● Exercise aim: Reproduce precisely the lines of the material below from the line containing "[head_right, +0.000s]" up to and including its last line. Pictures must not be copied.

-------- Information provided

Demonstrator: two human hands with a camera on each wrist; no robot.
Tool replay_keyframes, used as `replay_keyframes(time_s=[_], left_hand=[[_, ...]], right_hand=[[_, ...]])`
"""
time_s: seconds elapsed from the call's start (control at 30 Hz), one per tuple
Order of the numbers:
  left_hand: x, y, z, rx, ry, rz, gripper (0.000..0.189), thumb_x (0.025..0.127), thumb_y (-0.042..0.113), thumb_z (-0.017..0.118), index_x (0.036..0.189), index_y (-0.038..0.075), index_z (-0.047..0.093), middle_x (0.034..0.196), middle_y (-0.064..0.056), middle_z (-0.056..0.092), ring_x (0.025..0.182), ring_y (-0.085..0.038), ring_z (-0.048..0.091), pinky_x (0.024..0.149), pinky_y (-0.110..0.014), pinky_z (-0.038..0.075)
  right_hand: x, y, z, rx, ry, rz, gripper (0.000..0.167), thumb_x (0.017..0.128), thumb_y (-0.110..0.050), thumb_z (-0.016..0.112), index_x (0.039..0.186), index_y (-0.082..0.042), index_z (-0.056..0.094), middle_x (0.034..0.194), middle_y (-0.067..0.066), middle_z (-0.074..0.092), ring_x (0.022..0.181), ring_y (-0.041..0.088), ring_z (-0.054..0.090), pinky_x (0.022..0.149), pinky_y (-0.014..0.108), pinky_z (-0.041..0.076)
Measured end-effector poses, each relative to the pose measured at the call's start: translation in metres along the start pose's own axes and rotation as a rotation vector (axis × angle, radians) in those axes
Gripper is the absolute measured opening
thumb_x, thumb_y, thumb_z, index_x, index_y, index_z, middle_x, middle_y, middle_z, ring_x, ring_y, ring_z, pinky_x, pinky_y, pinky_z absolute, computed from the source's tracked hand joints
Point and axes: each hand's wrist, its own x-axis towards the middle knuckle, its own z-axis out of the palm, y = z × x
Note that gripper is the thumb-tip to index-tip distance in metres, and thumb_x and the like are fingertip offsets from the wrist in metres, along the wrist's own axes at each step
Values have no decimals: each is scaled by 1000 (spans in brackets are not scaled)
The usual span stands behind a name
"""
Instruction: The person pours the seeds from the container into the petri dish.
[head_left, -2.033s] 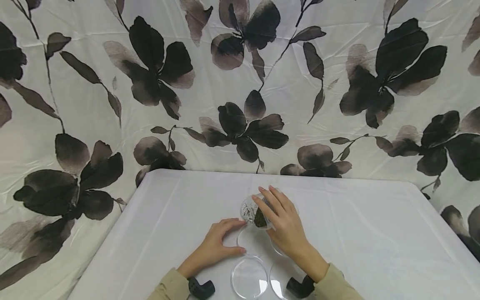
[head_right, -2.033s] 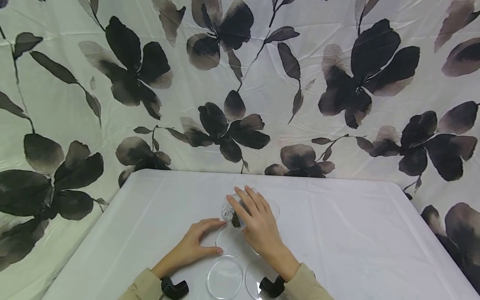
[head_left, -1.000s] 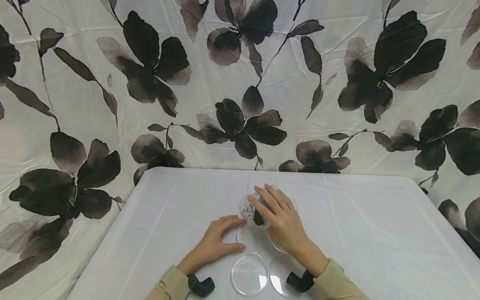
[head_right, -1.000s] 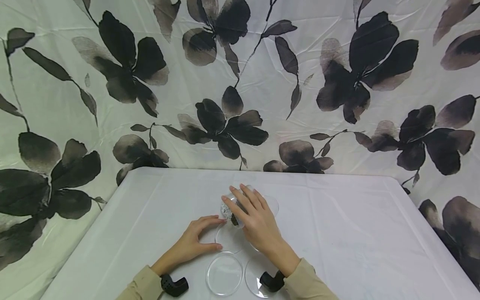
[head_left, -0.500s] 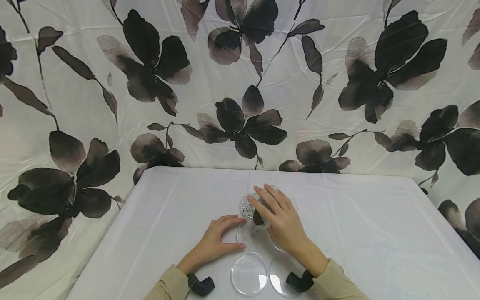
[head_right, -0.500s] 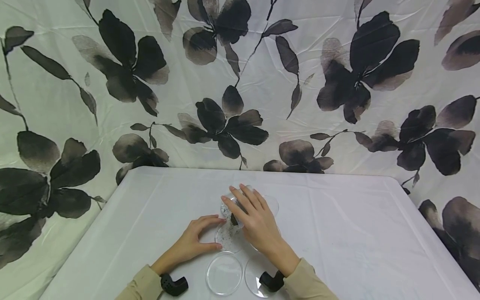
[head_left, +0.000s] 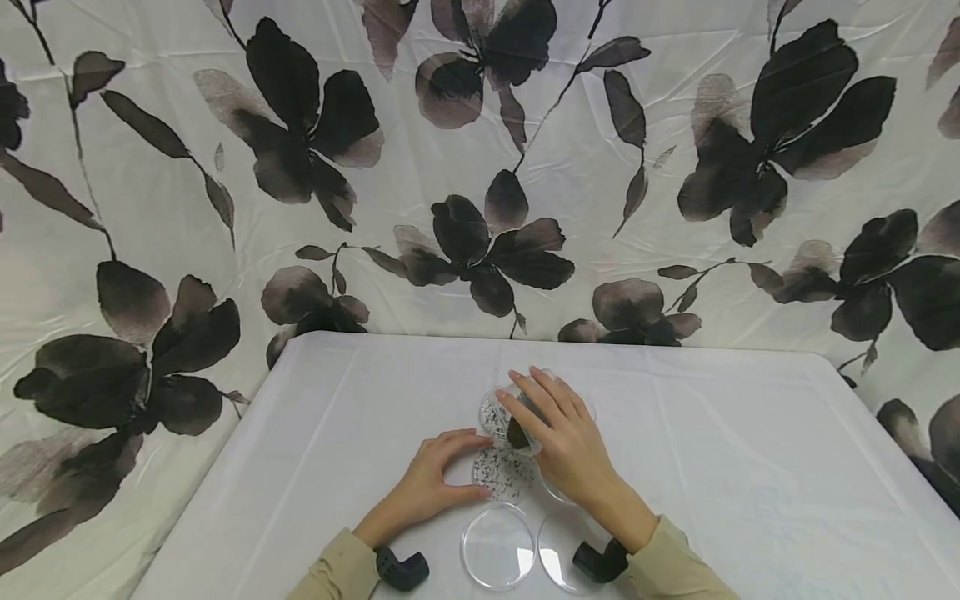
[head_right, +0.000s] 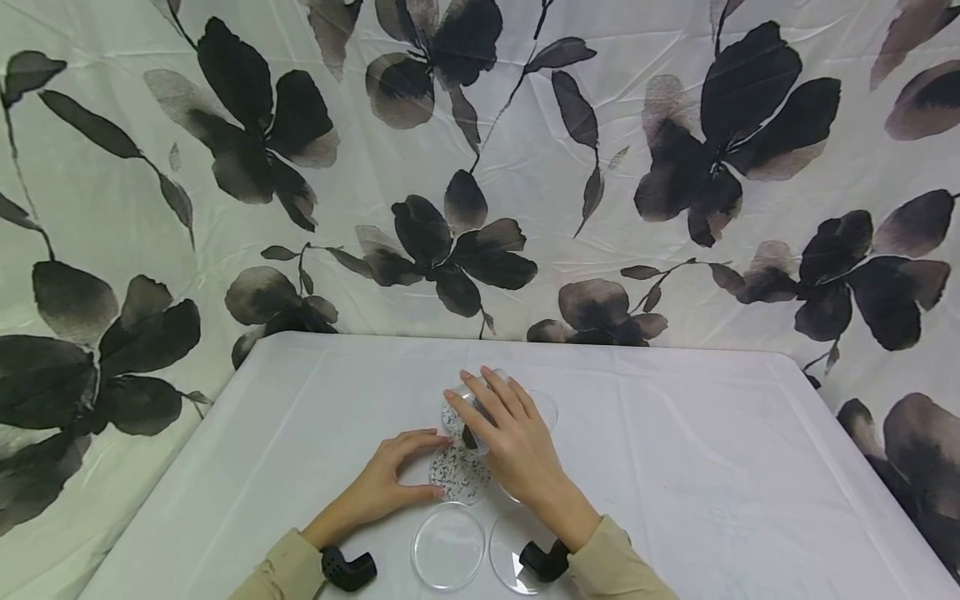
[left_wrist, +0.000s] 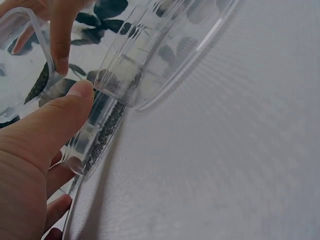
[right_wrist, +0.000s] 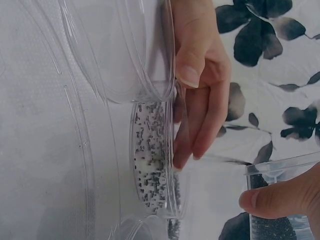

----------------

● Response area:
[head_right, +0.000s] 
[left_wrist, +0.000s] 
[right_wrist, +0.000s] 

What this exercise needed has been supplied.